(Data excerpts Opens)

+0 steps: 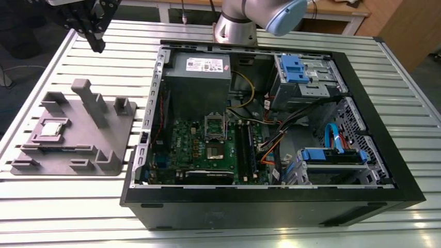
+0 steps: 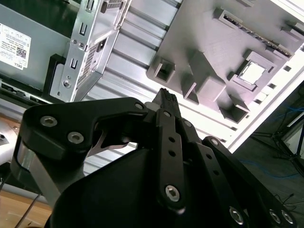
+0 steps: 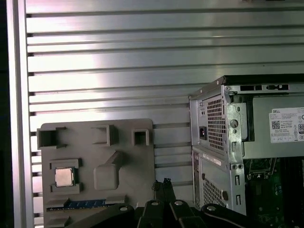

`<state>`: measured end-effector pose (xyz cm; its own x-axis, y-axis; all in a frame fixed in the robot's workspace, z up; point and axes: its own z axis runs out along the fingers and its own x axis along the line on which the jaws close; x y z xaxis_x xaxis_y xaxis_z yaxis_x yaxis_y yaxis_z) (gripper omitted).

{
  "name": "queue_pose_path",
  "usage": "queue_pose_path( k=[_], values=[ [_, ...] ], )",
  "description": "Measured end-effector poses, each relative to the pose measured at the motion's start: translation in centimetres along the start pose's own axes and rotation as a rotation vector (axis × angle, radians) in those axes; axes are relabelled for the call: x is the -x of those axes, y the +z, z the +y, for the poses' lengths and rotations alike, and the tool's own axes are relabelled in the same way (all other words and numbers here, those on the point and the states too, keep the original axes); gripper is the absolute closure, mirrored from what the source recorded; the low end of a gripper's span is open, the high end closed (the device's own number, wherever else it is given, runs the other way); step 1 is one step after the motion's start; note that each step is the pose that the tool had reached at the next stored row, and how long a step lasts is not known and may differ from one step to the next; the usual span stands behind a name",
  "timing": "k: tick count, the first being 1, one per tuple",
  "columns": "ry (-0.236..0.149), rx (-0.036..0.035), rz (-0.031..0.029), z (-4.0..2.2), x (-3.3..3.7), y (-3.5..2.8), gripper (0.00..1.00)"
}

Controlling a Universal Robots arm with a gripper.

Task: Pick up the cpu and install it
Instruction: 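Reach for the cpu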

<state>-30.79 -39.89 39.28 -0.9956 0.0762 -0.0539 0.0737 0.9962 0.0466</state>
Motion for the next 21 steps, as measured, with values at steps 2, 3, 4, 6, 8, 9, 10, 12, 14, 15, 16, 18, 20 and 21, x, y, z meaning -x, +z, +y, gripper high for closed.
queue_pose_path(
  k=[2,3,4,6,8,9,10,12,14,15,16,18,20,21],
  values=[
    [0.000,0.0000,-0.0001,-0.03,-0.37,-0.02,0.89],
    [0.000,0.0001,-0.0003,-0.04,-0.56,-0.02,0.89],
    [0.000,0.0001,-0.0004,-0.06,-0.77,-0.03,0.89],
    [0.000,0.0000,-0.0005,-0.09,-1.17,-0.05,0.89],
    [0.000,0.0001,-0.0007,-0.12,-1.60,-0.06,0.89],
    [0.000,0.0000,-0.0008,-0.14,-1.82,-0.07,0.89],
    [0.000,0.0001,-0.0009,-0.15,-2.05,-0.07,0.89],
    [0.000,0.0001,-0.0012,-0.19,-2.54,-0.09,0.89],
    [0.000,0.0001,-0.0014,-0.23,-3.04,-0.11,0.89],
    [0.000,0.0001,-0.0014,-0.24,-3.28,-0.12,0.89],
    [0.000,0.0000,-0.0015,-0.26,-3.52,-0.13,0.89],
    [0.000,0.0001,-0.0017,-0.30,-3.99,-0.14,0.89],
    [0.000,0.0001,-0.0019,-0.33,-4.45,-0.15,0.89],
    [0.000,0.0001,-0.0019,-0.35,-4.66,-0.16,0.89]
  ],
)
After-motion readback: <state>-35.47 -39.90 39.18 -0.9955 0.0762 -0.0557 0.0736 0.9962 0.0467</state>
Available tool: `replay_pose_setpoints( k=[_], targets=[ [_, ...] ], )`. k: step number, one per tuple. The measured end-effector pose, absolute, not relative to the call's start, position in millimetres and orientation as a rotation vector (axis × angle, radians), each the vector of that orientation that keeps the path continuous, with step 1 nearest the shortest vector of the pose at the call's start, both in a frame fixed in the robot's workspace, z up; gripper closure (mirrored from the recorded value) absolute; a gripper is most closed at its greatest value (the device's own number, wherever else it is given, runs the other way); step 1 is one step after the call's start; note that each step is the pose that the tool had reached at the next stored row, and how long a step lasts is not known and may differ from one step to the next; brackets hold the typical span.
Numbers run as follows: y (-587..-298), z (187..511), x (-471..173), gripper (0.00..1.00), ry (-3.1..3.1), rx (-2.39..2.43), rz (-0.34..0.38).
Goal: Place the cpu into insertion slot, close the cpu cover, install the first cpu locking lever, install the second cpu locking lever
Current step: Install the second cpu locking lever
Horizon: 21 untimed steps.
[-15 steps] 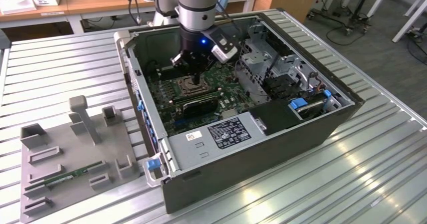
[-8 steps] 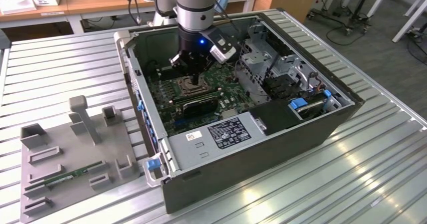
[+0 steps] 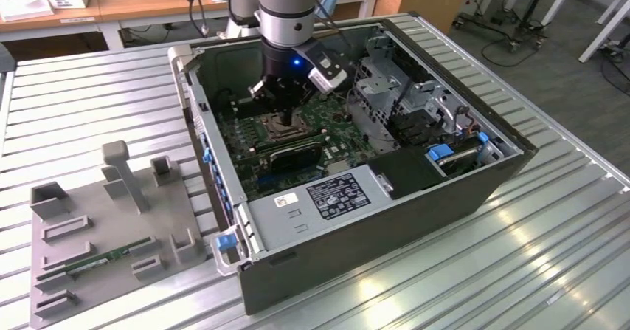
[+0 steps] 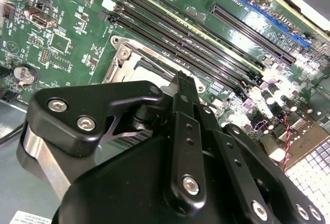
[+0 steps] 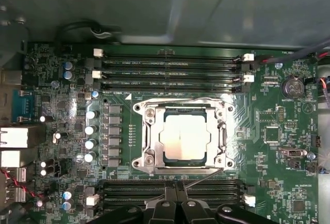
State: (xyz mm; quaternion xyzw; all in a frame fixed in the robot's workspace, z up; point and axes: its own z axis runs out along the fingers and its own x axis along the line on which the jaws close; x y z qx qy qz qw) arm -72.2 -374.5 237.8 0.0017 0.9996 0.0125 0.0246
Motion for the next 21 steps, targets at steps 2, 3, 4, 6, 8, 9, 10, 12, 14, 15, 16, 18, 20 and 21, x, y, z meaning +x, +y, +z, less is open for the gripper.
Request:
replay_pose_setpoints(
  k=[2, 3, 4, 6, 8, 9, 10, 12, 14, 15, 16, 18, 20, 21],
  targets=[
    [-374.5, 237.0, -73.6, 0.89, 3.092, 0.005, 0.039],
    [-374.5, 236.5, -74.3, 0.89, 3.092, 0.005, 0.039],
    [-374.5, 236.0, -75.0, 0.89, 3.092, 0.005, 0.039],
    [-374.5, 234.9, -76.7, 0.89, 3.092, 0.005, 0.039],
    [-374.5, 233.8, -78.3, 0.89, 3.092, 0.005, 0.039],
    [-374.5, 233.1, -79.1, 0.89, 3.092, 0.005, 0.039],
    [-374.5, 232.5, -79.9, 0.89, 3.092, 0.005, 0.039],
    [-374.5, 231.2, -81.4, 0.89, 3.092, 0.005, 0.039],
    [-374.5, 230.0, -82.7, 0.89, 3.092, 0.005, 0.039],
    [-374.5, 229.4, -83.3, 0.89, 3.092, 0.005, 0.039],
    [-374.5, 228.7, -83.9, 0.89, 3.092, 0.005, 0.039],
    [-374.5, 227.2, -85.3, 0.89, 3.092, 0.005, 0.039],
    [-374.5, 225.8, -86.6, 0.89, 3.092, 0.005, 0.039],
    [-374.5, 225.1, -87.2, 0.89, 3.092, 0.005, 0.039]
  ],
)
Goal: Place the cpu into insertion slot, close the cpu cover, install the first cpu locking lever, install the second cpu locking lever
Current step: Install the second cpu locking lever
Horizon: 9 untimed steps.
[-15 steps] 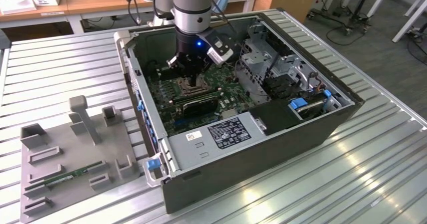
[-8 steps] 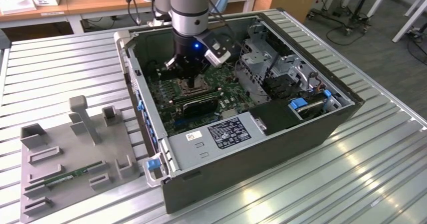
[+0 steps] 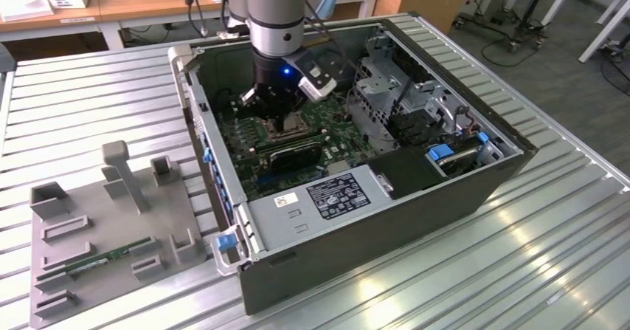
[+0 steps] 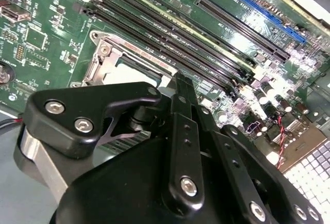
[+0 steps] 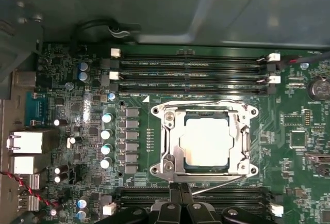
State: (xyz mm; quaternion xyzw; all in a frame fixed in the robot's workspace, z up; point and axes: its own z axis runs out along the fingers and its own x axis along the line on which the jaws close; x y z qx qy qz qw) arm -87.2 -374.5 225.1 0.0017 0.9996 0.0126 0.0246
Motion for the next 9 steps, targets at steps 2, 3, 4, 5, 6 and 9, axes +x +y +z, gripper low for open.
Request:
replay_pose_setpoints(
  k=[2, 3, 4, 5, 6, 9],
  targets=[
    [-374.5, 223.9, -88.4, 0.89, 3.092, 0.005, 0.039],
    [-374.5, 223.1, -89.1, 0.89, 3.092, 0.005, 0.039],
    [-374.5, 222.5, -89.8, 0.89, 3.092, 0.005, 0.039],
    [-374.5, 221.8, -90.5, 0.89, 3.092, 0.005, 0.039],
    [-374.5, 221.1, -91.3, 0.89, 3.092, 0.005, 0.039],
    [-374.5, 219.3, -93.3, 0.89, 3.092, 0.005, 0.039]
  ],
)
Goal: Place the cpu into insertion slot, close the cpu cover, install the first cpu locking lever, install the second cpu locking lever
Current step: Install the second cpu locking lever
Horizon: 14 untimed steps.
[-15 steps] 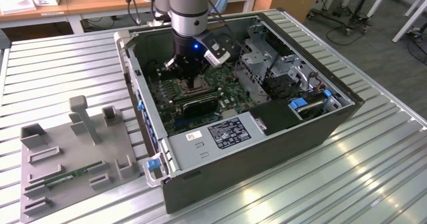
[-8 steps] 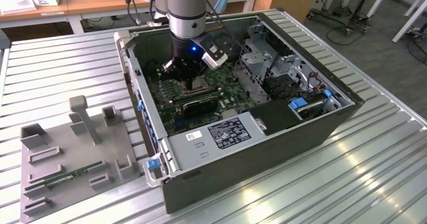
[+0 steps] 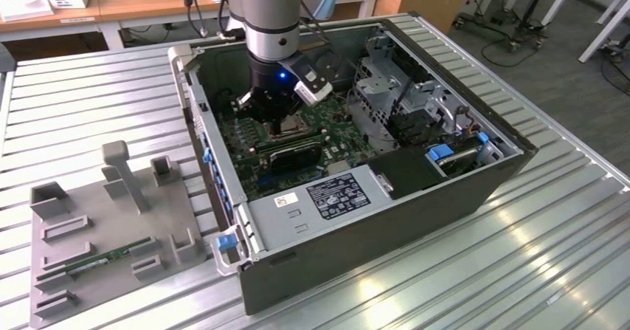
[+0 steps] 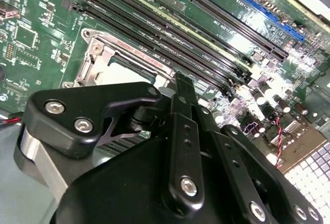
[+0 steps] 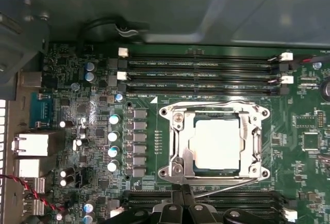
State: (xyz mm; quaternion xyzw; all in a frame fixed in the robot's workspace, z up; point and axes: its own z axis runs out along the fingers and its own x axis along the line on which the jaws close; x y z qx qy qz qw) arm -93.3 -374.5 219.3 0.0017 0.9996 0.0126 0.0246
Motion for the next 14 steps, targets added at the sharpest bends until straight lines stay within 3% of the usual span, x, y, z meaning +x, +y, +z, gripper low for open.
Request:
replay_pose_setpoints(
  k=[14],
  targets=[
    [-374.5, 216.5, -97.4, 0.89, 3.092, 0.005, 0.039]
  ],
)
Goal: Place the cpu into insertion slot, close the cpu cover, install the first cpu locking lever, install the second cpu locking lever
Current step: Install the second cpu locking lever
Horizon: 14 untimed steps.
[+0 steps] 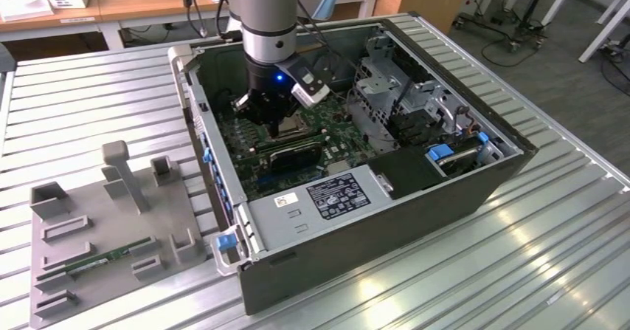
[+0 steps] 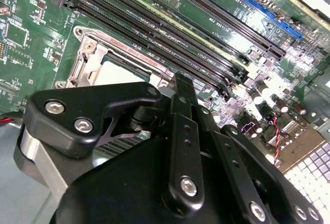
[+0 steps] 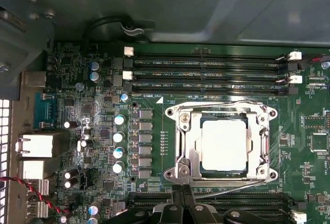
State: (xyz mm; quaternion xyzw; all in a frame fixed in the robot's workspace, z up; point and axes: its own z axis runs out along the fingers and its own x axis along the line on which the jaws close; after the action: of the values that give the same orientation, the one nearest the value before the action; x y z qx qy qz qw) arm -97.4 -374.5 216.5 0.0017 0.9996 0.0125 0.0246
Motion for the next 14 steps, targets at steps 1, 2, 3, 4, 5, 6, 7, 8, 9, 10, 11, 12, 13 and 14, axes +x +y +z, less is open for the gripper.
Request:
replay_pose_setpoints(
  k=[1, 2, 3, 4, 5, 6, 7, 8, 9, 10, 11, 12, 13, 14],
  targets=[
    [-374.5, 216.4, -97.5, 0.89, 3.092, 0.005, 0.039],
    [-374.5, 216.4, -97.5, 0.89, 3.092, 0.005, 0.039],
    [-374.5, 216.2, -97.5, 0.89, 3.092, 0.006, 0.039],
    [-374.5, 215.8, -97.5, 0.89, 3.092, 0.006, 0.039],
    [-374.5, 215.4, -97.5, 0.89, 3.092, 0.006, 0.039],
    [-374.5, 215.0, -97.5, 0.89, 3.092, 0.005, 0.039],
    [-374.5, 214.8, -97.5, 0.89, 3.092, 0.006, 0.039],
    [-374.5, 214.8, -97.5, 0.89, 3.092, 0.006, 0.039],
    [-374.5, 214.8, -97.5, 0.89, 3.092, 0.005, 0.039],
    [-374.5, 214.8, -97.5, 0.89, 3.092, 0.006, 0.039],
    [-374.5, 214.7, -97.6, 0.89, 3.092, 0.005, 0.039],
    [-374.5, 214.3, -97.8, 0.89, 3.092, 0.006, 0.039],
    [-374.4, 213.8, -98.0, 0.89, 3.092, 0.006, 0.039],
    [-374.4, 213.4, -98.2, 0.89, 3.092, 0.006, 0.039]
  ],
)
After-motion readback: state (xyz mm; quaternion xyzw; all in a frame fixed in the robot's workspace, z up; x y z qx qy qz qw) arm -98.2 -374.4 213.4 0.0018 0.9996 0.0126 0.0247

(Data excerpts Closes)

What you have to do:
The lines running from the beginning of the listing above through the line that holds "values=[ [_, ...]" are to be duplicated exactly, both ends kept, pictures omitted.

Written answer:
+0 steps: 
+0 steps: 
+0 steps: 

`<state>`: measured end-effector pose (xyz cm; its own x-axis, y-axis; all in a frame fixed in the robot's workspace, z up; point and axes: its own z axis runs out along the fingers and its own x axis along the line on which the jaws close; x y z xaxis_x xaxis_y xaxis_z yaxis_x yaxis_y yaxis_z) (gripper omitted).

{
  "name": "queue_pose_path",
  "usage": "queue_pose_path( k=[_], values=[ [_, ...] ], )",

Work on the answer is now done.